In conclusion, On the Politics of Ugliness is a timely book with many layers and complex analyses that raise original points alongside some artistic expressions that provide a lot of depth to the subject matter. Given that the book aims to work at the intersection of aesthetics and politics, the use of art in this way is pertinent, compelling, and insightful. It is my contention that the greatest strength of the book lies in its willingness to delve into various topics through numerous methods, putting forth nuanced analyses from within intersectional frameworks that pay attention to race, class, gender, disability, ethnicity, nationality, and age simultaneously.
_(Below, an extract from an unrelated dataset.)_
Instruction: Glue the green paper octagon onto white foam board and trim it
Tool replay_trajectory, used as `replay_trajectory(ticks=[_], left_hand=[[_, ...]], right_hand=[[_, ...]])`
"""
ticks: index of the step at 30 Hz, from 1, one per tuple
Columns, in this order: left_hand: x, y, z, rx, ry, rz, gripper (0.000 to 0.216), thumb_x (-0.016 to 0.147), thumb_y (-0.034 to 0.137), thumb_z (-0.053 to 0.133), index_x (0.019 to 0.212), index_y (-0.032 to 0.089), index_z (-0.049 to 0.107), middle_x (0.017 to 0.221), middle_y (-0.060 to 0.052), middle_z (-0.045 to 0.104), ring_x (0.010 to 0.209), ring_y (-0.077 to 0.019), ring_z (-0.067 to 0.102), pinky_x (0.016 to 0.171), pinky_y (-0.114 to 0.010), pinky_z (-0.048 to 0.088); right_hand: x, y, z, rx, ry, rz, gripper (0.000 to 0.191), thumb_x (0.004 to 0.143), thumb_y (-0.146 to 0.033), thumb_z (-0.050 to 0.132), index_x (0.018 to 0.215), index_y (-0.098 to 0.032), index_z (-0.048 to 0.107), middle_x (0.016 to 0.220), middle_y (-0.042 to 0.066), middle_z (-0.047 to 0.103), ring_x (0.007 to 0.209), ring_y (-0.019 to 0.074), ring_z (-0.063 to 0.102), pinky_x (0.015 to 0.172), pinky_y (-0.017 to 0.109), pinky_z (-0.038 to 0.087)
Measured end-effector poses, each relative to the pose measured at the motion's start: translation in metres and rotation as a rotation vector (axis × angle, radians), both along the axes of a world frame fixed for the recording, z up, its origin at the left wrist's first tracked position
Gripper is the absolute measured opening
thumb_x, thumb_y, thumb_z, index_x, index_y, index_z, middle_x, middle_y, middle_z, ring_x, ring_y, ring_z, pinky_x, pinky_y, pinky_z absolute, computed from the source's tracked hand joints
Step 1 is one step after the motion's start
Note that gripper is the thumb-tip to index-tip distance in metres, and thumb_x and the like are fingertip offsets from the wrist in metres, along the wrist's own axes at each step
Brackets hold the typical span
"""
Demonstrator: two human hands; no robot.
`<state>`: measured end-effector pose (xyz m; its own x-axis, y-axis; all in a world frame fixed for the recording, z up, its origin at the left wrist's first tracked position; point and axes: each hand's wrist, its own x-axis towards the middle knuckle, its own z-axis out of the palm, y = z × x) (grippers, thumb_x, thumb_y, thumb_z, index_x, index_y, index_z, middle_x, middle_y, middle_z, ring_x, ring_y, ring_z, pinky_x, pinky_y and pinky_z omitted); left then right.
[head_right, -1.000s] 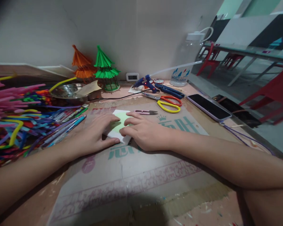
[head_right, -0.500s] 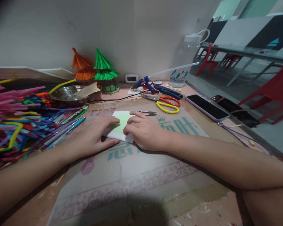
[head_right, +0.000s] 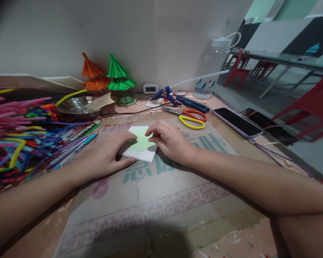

The subjects covered in this anthology are going to speak to scholars from a number of different areas of study, including but not limited to sociology, psychology, philosophy, cultural studies, women’s and gender studies, literary theory, and political theory, as well as members of the general public who are simply curious about the politics surrounding ugliness. All in all, the book does not seek to put forth a single thread that is demonstrative of the politics of ugliness but instead highlights the complexity and multiplicity in the ways in which ugliness is politically configured. This multiplicity, in methods, subjects, and styles, is especially fitting, given that the politics of ugliness operates in diverse, and sometimes contradicting, ways as many of the chapters show. Ugliness can be a tool for marginalization, but it can also be a tool for political mobilization. It signifies not one but many possible outcomes, and sometimes the beautiful and the ugly are so enveloped together that the ambiguity becomes politically productive. “Ugly” can refer to imperfection, but beauty can also be repackaged as “the perfection in imperfection,” which is a strategy that various companies currently employ to sell more products. The chapters in this anthology discuss at length and astutely demonstrate the various tensions and complexities surrounding the many facets of the politics of ugliness.